Monkey pox: administration of the vaccine modified in the United States to increase the number of doses

Monkey pox: vaccine administration changed in the United States for increase the number of doses

MISE À DAY

US health authorities on Tuesday authorized a new procedure for injecting the monkeypox vaccine which should allow more people to be vaccinated with the same amount of product, at a time when doses are lacking in the country.  

The United States Drug Administration (FDA) has also authorized the administration of the vaccine to individuals under the age of 18 considered to be at high risk of infection.

For those over 18, the vaccine will now be able to be administered differently: via an intradermal injection, between the upper layers of the skin, and no longer subcutaneous, deeper.

This new strategy should make it possible to use less product per injection and therefore “increase the total number of doses available up to five times”, declared the FDA in a press release.

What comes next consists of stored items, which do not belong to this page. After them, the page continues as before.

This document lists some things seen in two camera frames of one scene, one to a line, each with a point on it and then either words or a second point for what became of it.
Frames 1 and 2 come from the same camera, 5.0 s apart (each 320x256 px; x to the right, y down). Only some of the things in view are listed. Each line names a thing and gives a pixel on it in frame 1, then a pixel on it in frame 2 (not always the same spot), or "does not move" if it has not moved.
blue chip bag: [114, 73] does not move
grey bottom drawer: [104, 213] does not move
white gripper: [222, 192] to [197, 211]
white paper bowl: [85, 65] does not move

Two injections at a four-week gap will still be needed.

The agency said it was relying on data from a 2015 clinical trial that showed the immune response was similar in people who had an injection under -cutaneous, compared to those who received a fifth of the dose intradermally.

At present, some 620,000 doses of the vaccine manufactured by Bavarian Nordic (marketed as Jynneos in the United States) have been distributed to various US states.

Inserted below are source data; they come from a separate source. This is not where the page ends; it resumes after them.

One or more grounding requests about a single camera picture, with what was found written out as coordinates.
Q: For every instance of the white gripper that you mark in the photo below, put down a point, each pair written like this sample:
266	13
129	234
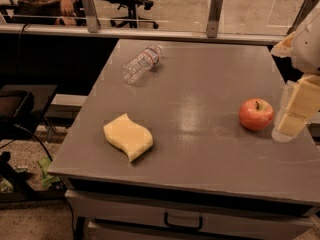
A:
307	52

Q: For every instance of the red apple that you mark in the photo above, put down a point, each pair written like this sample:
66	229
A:
255	114

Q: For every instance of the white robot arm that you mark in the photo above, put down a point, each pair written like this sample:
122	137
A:
305	54

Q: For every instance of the yellow wavy sponge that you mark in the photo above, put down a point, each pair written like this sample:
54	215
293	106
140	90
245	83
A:
128	136

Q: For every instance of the metal railing with posts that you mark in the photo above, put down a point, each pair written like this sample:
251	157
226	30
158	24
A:
235	20

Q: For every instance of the clear plastic water bottle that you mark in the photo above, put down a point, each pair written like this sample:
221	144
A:
141	63

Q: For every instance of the seated person in background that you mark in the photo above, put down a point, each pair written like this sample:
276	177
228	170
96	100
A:
46	12

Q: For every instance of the green snack bag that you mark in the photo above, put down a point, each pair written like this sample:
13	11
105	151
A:
48	181

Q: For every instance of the black side stand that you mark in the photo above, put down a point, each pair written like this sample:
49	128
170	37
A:
23	107

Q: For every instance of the black drawer handle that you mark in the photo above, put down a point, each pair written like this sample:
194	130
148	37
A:
183	221

Some 440,000 more doses are still due. be distributed and could therefore allow up to 2.2 million injections under the new strategy.

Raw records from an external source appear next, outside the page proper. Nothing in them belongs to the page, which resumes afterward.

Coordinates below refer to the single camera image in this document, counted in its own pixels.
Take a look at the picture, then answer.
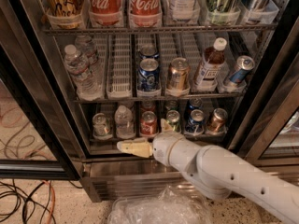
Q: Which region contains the yellow can top shelf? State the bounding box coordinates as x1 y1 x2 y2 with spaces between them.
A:
47 0 84 29

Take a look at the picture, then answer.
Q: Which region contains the blue can middle rear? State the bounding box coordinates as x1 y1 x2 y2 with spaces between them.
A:
139 44 159 60

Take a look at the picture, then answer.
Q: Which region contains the coca-cola can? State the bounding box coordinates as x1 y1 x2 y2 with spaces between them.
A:
130 0 160 27
89 0 121 27

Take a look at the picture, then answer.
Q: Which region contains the blue can bottom front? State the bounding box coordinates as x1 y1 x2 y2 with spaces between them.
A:
185 109 205 136

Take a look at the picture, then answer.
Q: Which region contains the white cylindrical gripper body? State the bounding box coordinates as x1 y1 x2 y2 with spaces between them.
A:
152 132 201 173

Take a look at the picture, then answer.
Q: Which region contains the slim blue silver can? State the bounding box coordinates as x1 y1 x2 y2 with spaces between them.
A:
224 55 255 87

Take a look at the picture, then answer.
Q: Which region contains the blue can middle front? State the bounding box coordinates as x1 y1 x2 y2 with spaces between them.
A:
138 58 160 91

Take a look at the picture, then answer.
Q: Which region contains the copper can shelf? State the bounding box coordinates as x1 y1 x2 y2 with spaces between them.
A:
166 57 190 91
206 108 228 135

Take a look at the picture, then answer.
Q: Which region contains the orange floor cable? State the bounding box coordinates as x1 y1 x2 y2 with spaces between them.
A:
41 179 57 224

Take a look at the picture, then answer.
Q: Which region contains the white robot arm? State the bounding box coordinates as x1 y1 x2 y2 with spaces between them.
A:
117 131 299 224

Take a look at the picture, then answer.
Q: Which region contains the red cola can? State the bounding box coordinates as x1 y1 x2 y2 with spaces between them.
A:
140 101 156 113
140 111 158 137

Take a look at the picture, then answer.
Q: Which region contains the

The government has also ordered an additional 5 million doses, which will start arriving from September until 2023, and therefore have the potential to supply 25 million doses.

The decisions announced on Tuesday were allowed by an emergency use authorization granted to the vaccine by the FDA — which itself follows the declaration of a public health emergency in the country last week in the face of the epidemic.

For the authorization in minors, the FDA pointed out that it reviewed the safety data for this vaccine, as well as those for another vaccine given in children against smallpox.

“We We are very confident about the safety of this approach,” said Peter Marks of the FDA at a press conference, justifying this decision by a recent increase in the number of children who have potentially been exposed to infected people. /p>

The United States currently records nearly 9,00 0 cases of monkeypox, including a fifth in New York State alone. The vast majority of cases involve men who have sex with men.